The latest report card on breast screening from the Australian Institute of Health and Welfare showed the proportion of women aged 50 to 69 getting screened remained steady around 54 per cent between 2010 and 2015.

But after the death of a celebrity, clinics brace themselves for an influx of appointments.

They noted a spike in women seeking mammograms after Kylie Minogue announced that she had breast cancer in 2006, and the same phenomenon occurred after actress Christina Applegate’s diagnosis in 2008 and former first lady Nancy Reagan’s in 1987.

The biggest effect was felt by genetic screening centres after actress Angelina Jolie underwent a double mastectomy to protect herself against the illness that had carried away many of her family.

Peter MacCallum Cancer Centre clinical geneticist Paul James said younger women were often inspired to get genetic tests after a celebrity cancer case, but mammograms were not recommended for women under 40 because it was not as accurate as it was after age 50.

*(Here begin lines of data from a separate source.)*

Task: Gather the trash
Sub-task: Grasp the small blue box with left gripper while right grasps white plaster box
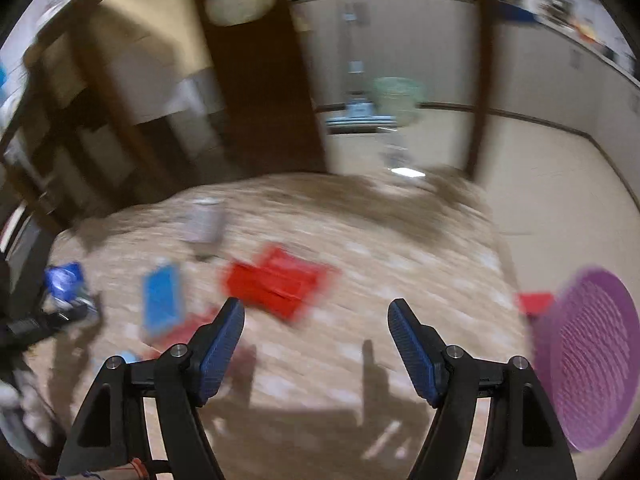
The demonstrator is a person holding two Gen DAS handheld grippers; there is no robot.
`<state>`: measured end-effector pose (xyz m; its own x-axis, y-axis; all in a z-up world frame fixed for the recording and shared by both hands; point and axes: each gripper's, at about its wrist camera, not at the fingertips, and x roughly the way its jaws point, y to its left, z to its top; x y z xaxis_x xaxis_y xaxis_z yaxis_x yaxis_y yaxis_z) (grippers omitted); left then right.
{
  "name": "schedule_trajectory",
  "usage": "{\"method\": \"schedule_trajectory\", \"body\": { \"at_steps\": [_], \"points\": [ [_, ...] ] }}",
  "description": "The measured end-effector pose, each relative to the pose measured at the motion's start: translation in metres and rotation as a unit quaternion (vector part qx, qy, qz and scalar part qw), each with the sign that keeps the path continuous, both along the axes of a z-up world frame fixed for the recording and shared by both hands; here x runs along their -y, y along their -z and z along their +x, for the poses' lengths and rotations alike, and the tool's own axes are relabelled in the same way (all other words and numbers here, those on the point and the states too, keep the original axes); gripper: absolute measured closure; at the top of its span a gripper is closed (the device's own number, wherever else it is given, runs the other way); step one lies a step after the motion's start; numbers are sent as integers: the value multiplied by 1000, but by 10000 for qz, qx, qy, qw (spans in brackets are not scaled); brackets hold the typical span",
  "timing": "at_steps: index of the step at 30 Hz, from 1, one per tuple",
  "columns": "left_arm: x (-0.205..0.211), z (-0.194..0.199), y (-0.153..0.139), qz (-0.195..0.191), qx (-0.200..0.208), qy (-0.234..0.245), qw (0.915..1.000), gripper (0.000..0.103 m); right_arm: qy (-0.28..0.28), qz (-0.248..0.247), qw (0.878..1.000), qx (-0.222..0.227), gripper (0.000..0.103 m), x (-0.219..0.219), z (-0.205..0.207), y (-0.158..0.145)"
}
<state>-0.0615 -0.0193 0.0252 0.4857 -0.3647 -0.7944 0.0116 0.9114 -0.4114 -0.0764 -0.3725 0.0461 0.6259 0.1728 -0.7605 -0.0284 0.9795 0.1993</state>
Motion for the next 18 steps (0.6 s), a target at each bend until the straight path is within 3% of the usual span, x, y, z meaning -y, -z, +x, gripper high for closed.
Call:
{"method": "schedule_trajectory", "body": {
  "at_steps": [5,12,13,14,15,16,18],
  "points": [
    [-6,-2,14,-19,80,99,9999,85,-235,-173,9995,-131,18,-60,52,-6],
    [-11,-3,10,-275,54,342,9990,85,32,-288,9974,-654,20,-101,120,25],
    [-11,-4,10,-266,51,360,9990,85,50,-297,9968,-737,26,-102,126,30],
    [-10,-3,10,-251,49,378,9990,85,58,-322,9957,-871,54,-105,131,35],
    [-10,-4,9,-239,53,390,9989,85,34,-299,9945,-1007,67,-106,134,39],
    [-10,-5,7,-227,64,401,9989,85,-8,-210,9930,-1163,67,-107,134,43],
    [-7,-6,4,-185,100,410,9989,85,-61,-289,9942,-1033,67,-108,127,37]
  ]
}}
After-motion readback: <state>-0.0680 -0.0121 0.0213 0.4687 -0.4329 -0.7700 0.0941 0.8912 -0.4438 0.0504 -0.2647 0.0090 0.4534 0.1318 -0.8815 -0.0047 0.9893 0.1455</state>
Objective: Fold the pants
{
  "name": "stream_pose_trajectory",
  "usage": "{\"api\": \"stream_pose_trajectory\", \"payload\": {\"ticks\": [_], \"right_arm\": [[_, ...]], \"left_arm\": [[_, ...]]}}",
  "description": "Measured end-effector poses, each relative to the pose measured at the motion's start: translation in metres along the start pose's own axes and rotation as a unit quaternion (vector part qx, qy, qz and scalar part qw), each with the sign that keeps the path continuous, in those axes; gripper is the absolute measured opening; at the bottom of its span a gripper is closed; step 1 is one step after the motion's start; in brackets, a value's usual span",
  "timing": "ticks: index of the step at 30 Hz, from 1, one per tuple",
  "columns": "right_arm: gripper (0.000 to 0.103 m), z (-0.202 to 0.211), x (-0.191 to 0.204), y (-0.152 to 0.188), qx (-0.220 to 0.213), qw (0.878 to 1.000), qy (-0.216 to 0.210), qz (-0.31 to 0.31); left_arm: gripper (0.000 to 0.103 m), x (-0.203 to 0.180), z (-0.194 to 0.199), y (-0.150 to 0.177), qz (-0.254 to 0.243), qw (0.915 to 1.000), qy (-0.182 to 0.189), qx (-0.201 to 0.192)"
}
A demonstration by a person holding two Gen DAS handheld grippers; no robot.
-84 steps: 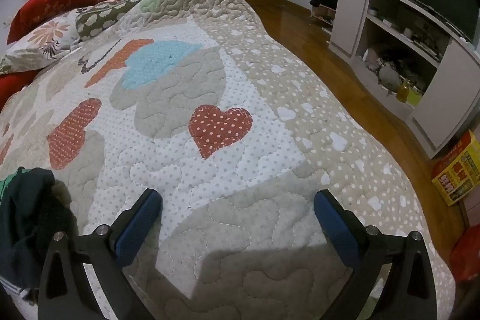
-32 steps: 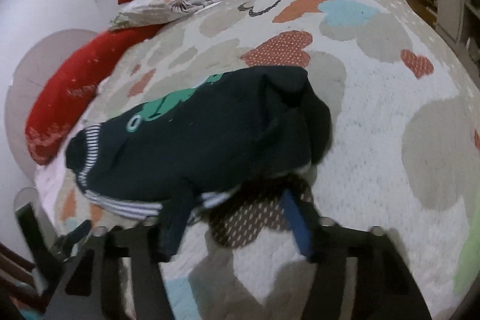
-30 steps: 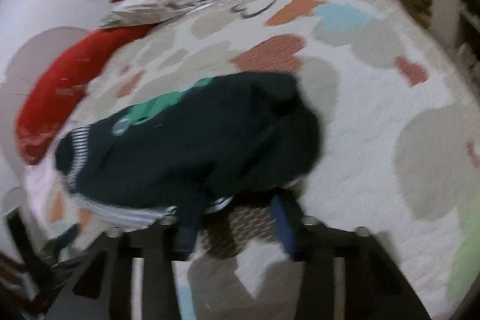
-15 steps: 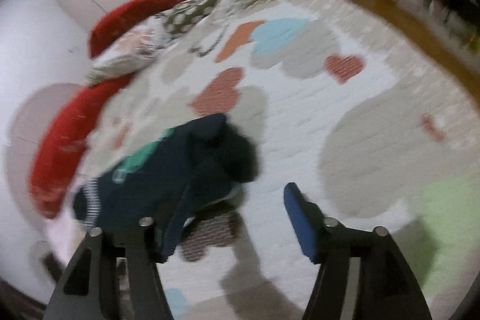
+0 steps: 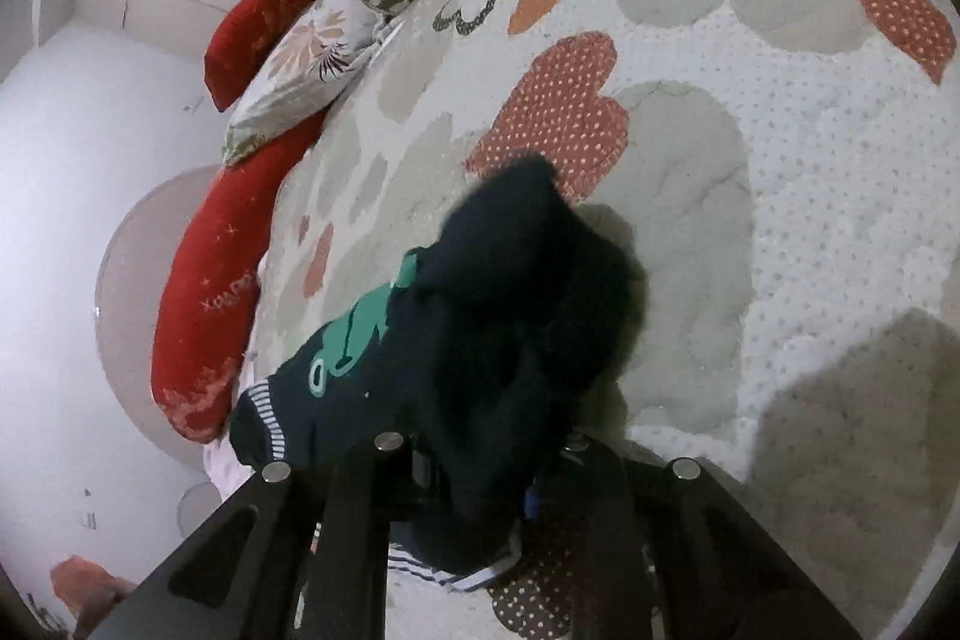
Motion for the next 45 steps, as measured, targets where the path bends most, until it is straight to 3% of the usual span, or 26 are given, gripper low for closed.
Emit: {"api": "stream_pose_trajectory", "payload": {"ticks": [8, 16, 21, 26, 28, 29, 34, 38, 40, 41, 42, 43, 45], "right_arm": [[0.018, 0.040, 0.015, 0.006, -0.051, 0.996, 0.046, 0.065], [0.016, 0.070, -0.026, -0.011, -0.076, 0.995, 0.064, 0.025], [0.016, 0.082, -0.043, -0.017, -0.099, 0.988, 0.114, 0.026], [0.028, 0.093, -0.036, -0.015, -0.115, 0.986, 0.109, 0.044], [0.046, 0.099, -0.029, -0.012, -0.126, 0.983, 0.122, 0.064], [0.048, 0.102, -0.026, -0.011, -0.131, 0.980, 0.128, 0.071], [0.049, 0.116, -0.024, -0.004, -0.139, 0.977, 0.142, 0.080], [0.049, 0.119, -0.035, 0.005, -0.132, 0.977, 0.150, 0.068], [0.049, 0.116, -0.042, 0.009, -0.126, 0.978, 0.157, 0.064], [0.049, 0.114, -0.045, 0.010, -0.123, 0.977, 0.161, 0.062], [0.049, 0.112, -0.048, 0.012, -0.121, 0.977, 0.165, 0.060], [0.049, 0.110, -0.050, 0.014, -0.118, 0.977, 0.169, 0.058], [0.049, 0.108, -0.052, 0.017, -0.114, 0.976, 0.176, 0.057]], "left_arm": [[0.103, -0.001, 0.017, 0.005, 0.028, 0.9994, 0.020, 0.009], [0.103, 0.000, 0.030, 0.006, 0.037, 0.9989, 0.028, 0.003], [0.103, 0.011, 0.033, 0.003, 0.053, 0.9981, 0.031, 0.000], [0.103, 0.038, 0.040, -0.010, 0.080, 0.9962, 0.028, -0.019], [0.103, 0.054, 0.040, -0.021, 0.097, 0.9945, 0.030, -0.027], [0.103, 0.066, 0.038, -0.029, 0.110, 0.9929, 0.035, -0.031], [0.103, 0.100, 0.020, -0.056, 0.120, 0.9919, 0.021, -0.036], [0.101, 0.089, 0.007, -0.076, 0.068, 0.9958, 0.043, -0.043], [0.079, 0.074, -0.001, -0.082, 0.028, 0.9981, 0.045, -0.033], [0.040, 0.067, -0.013, -0.083, 0.004, 0.9995, 0.030, -0.009], [0.026, 0.065, -0.020, -0.082, 0.001, 0.9996, 0.027, 0.007], [0.026, 0.065, -0.025, -0.083, 0.010, 0.9991, 0.037, 0.019], [0.025, 0.071, -0.020, -0.088, 0.023, 0.9988, 0.043, 0.005]]}}
Point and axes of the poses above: each gripper's, at about its wrist camera, not at the fingertips, and z roughly against the way its jaws point, x to its left, y to its underside, the point moved 7 cm from there along -z, roughly the way its jaws point, and after that the axes turned 8 degrees about -z, right-handed, at the moved point
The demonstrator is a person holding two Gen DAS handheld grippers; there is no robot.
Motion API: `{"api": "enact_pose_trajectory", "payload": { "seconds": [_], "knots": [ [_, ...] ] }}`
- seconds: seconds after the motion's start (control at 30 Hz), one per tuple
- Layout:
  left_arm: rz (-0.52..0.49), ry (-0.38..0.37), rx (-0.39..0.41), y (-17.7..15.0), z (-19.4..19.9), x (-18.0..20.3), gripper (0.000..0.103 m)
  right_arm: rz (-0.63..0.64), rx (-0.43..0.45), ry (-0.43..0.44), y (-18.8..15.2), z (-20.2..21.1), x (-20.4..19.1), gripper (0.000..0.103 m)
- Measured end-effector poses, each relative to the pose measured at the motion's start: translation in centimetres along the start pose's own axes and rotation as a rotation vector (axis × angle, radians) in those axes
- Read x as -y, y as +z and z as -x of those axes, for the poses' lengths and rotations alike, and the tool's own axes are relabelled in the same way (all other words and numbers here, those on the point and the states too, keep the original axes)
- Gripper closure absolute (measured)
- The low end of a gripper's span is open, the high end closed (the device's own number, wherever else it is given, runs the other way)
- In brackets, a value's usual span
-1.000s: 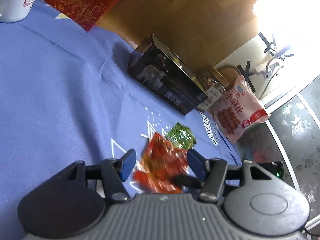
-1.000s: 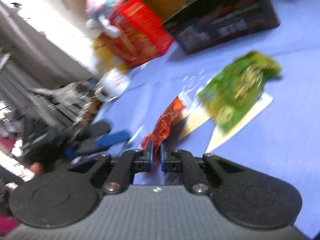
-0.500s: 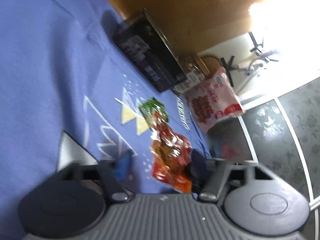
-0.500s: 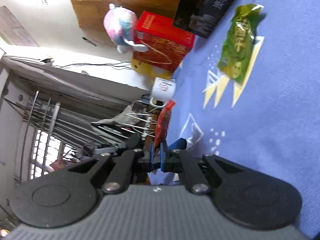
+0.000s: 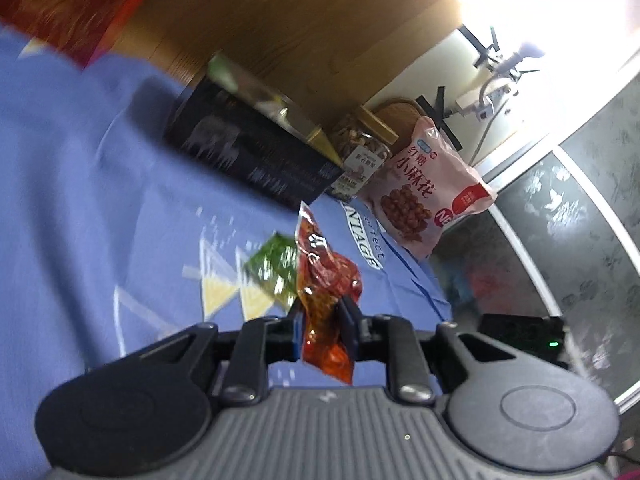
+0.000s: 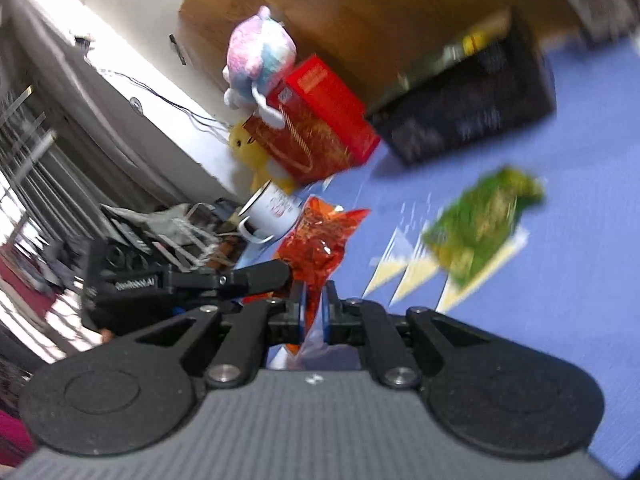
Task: Organize snacks
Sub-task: 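Carry the red bag into the tin and release it, then reach the left tool to the green pickle bag and grasp it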
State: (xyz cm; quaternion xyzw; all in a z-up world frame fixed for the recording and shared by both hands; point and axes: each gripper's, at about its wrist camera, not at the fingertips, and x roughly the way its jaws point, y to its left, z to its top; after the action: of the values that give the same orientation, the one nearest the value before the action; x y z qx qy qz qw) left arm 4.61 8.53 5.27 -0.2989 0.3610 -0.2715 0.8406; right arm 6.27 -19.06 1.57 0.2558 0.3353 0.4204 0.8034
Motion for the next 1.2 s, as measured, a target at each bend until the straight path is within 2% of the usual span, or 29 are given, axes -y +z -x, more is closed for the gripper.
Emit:
{"api": "enact_pose_trajectory", "payload": {
  "seconds": [0.13, 0.3, 0.53, 0.67, 0.73, 0.8, 0.83, 0.9, 0.93, 0.97, 1.0, 1.1, 1.2],
  "knots": [
    [-0.090, 0.025, 0.004, 2.7, -1.6, 1.8, 0.084, 0.086, 0.052, -0.074, 2.0, -0.3, -0.1, 0.093],
    [-0.160, 0.062, 0.021, 7.6, -4.7, 2.4, 0.080, 0.129, 0.084, -0.133, 6.5, -1.5, 1.0, 0.093],
    [-0.205, 0.184, 0.084, 14.7, -9.8, 1.7, 0.075, 0.220, 0.079, -0.251, 14.7, -6.3, 2.7, 0.093],
    [-0.222, 0.264, 0.085, 16.8, -12.6, 0.1, 0.075, 0.282, 0.044, -0.311, 17.6, -9.4, 4.3, 0.092],
    [-0.214, 0.293, 0.064, 17.0, -13.7, -0.9, 0.075, 0.305, 0.020, -0.344, 18.0, -10.8, 5.2, 0.092],
    [-0.209, 0.323, 0.034, 16.8, -14.6, -1.5, 0.075, 0.359, -0.004, -0.391, 17.7, -11.9, 5.5, 0.087],
    [-0.213, 0.338, 0.028, 16.4, -14.8, -1.7, 0.072, 0.394, -0.004, -0.422, 17.4, -12.3, 5.5, 0.086],
    [-0.249, 0.349, 0.028, 15.8, -14.9, -1.5, 0.072, 0.452, 0.000, -0.471, 16.6, -12.5, 5.5, 0.084],
    [-0.262, 0.359, 0.033, 15.6, -14.7, -1.3, 0.068, 0.458, 0.005, -0.478, 16.3, -12.5, 5.5, 0.081],
    [-0.270, 0.370, 0.039, 15.4, -14.4, -1.0, 0.057, 0.457, 0.015, -0.482, 16.1, -12.2, 5.5, 0.074],
    [-0.273, 0.381, 0.052, 15.2, -14.1, -0.7, 0.054, 0.452, 0.030, -0.489, 16.0, -11.8, 5.5, 0.069],
    [-0.295, 0.393, 0.089, 14.4, -12.4, 0.2, 0.053, 0.430, 0.109, -0.490, 15.4, -9.3, 5.0, 0.069],
    [-0.317, 0.392, 0.127, 13.1, -10.3, 1.0, 0.053, 0.355, 0.180, -0.446, 14.2, -5.5, 4.8, 0.066]
  ]
}}
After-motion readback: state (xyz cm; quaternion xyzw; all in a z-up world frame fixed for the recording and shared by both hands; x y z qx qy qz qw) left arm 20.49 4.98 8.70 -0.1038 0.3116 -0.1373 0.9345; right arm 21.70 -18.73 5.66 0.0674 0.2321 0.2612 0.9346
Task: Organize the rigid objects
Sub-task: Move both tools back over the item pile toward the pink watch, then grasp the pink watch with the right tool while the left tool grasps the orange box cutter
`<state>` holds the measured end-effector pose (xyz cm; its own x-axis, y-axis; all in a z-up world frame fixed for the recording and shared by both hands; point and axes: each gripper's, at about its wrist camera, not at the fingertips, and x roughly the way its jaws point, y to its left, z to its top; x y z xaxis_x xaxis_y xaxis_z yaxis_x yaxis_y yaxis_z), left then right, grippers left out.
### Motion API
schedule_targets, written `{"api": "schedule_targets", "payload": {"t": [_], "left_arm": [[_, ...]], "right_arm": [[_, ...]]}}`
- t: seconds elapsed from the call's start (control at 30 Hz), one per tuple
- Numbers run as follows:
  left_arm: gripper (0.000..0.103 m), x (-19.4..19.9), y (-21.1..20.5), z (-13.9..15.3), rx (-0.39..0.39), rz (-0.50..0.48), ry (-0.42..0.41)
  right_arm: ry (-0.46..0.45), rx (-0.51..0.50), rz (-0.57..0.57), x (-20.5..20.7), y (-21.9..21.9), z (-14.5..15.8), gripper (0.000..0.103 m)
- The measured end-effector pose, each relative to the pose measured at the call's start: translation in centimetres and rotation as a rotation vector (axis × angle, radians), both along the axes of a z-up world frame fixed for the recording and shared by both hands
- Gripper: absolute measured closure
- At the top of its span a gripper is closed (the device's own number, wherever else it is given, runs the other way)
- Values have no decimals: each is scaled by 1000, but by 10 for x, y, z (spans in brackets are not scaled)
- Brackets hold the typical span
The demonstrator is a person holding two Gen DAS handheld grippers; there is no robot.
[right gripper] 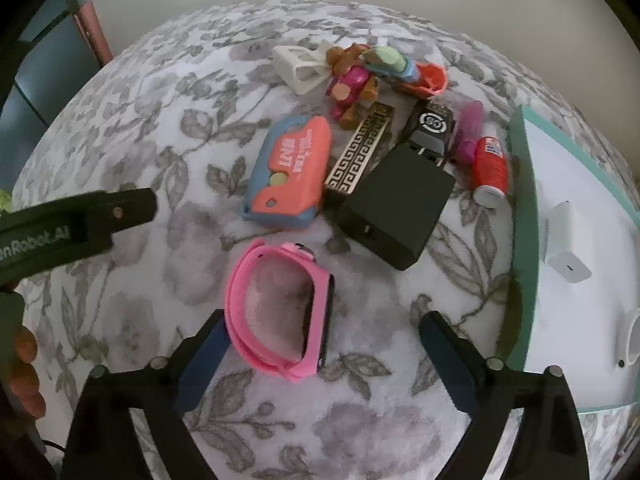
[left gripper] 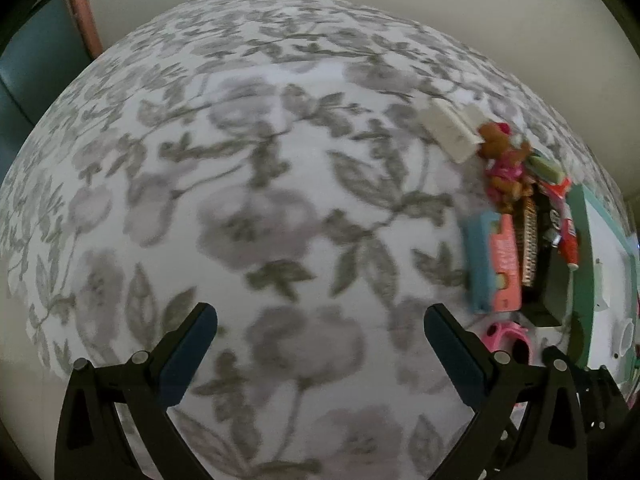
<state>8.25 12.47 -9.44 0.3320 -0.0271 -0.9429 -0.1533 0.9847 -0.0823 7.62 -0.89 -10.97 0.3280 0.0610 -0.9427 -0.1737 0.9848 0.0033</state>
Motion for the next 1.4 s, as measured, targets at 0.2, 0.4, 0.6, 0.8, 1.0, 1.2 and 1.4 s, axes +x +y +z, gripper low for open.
{"api": "schedule_targets", "payload": {"t": [0.2, 0.4, 0.6, 0.8, 1.0, 1.2, 1.4], "left_arm": [[0, 10, -24, -1, -10, -44, 0], [0, 22, -44, -1, -39, -83, -6], [0, 38, -60, -3, -42, -103, -14], [2, 62, -77, -7, -12, -107, -10], [17, 77, -93, -16, 37, -104, 3], [28, 70, -107, -16, 80, -139, 10], [59, 54, -114, -9, 87, -176, 13]], "right_arm": [[-16, 34, -50, 3, -24, 8, 32], [-10, 86, -92, 1, -39, 10, 46], [7, 122, -128, 0, -61, 10, 52], [23, 143, -144, 0, -73, 10, 52], [29, 157, -145, -2, -75, 11, 52], [34, 162, -143, -1, -74, 11, 52], [34, 148, -147, 0, -72, 13, 53]]}}
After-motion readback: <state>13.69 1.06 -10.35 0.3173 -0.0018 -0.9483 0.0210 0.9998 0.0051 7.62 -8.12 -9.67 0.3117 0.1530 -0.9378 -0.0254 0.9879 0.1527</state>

His study on the “Angelina Jolie effect” published in the Medical Journal of Australia found a threefold increase in genetic breast cancer testing comparing the 18 months before her mastectomy and the 18 months after.

Three years later, twice as many women are seeking the service than before.

“It had a peak, but we’re still seeing that residual effect,” Associate Professor James said.

“It’s quite remarkable that change, literally from one week to the next week the referral rate just shot through the roof.”

Familial cancer clinics had to become more targeted and narrow their tests to women who had a high risk of cancer, he said.

NSW Cancer Council director of cancer programs Kathy Chapman said breast cancer had a 90 per cent chance of survival five years after diagnosis, compared to 72 per cent 30 years ago.

But the breast screening rate needed to improve.

“We want to see that increase, and it’s particularly groups like Aboriginal women, and women in low socio-economic circumstances that are probably less likely to participate,” Ms Chapman said.

“Hopefully somebody like Rebecca Wilson who was a sports journalist and well known for her love of footy will be a reminder to women of all demographics and cultures to just be aware that breast cancer can take lives.”

Breast cancer is usually much more aggressive when it returns after a curative treatment, and Wilson would have known that her chances of survival were small when she chose not to publicise that it had returned.

Associate Professor James said women should be aware that her case was an outlier and nine out of 10 women survived if their cancer was detected early.

“Certainly there’s evidence that when you have these events more people consider these issues for the first time and come along to see people like our clinics and GPs and that’s a very positive thing.”

On Saturday, Wilson’s brother Jim Wilson paid tribute to his sister.

“On behalf of husband John, sons Will and Tom and the Wilson family we thank everyone for your kind words of support.

“We’ve been blown away by the messages of support and tributes to our beautiful Beck.

“Beck will forever be in our hearts and loved my big, fearless sister. She had a beautiful soft side and in times of need, Beck would be the first point of call.

“Beck was a trailblazer for women in sports journalism. She wasn’t afraid of taking on head office.

“We didn’t always agree professionally but at the end of the day we’d have a barney, then hug and go and have a vino.

“I love my big sister and Beck was a great mate – the best a brother could ever hope for and I’m a proud bro and yes Beck,at times, I’m a gibberer.”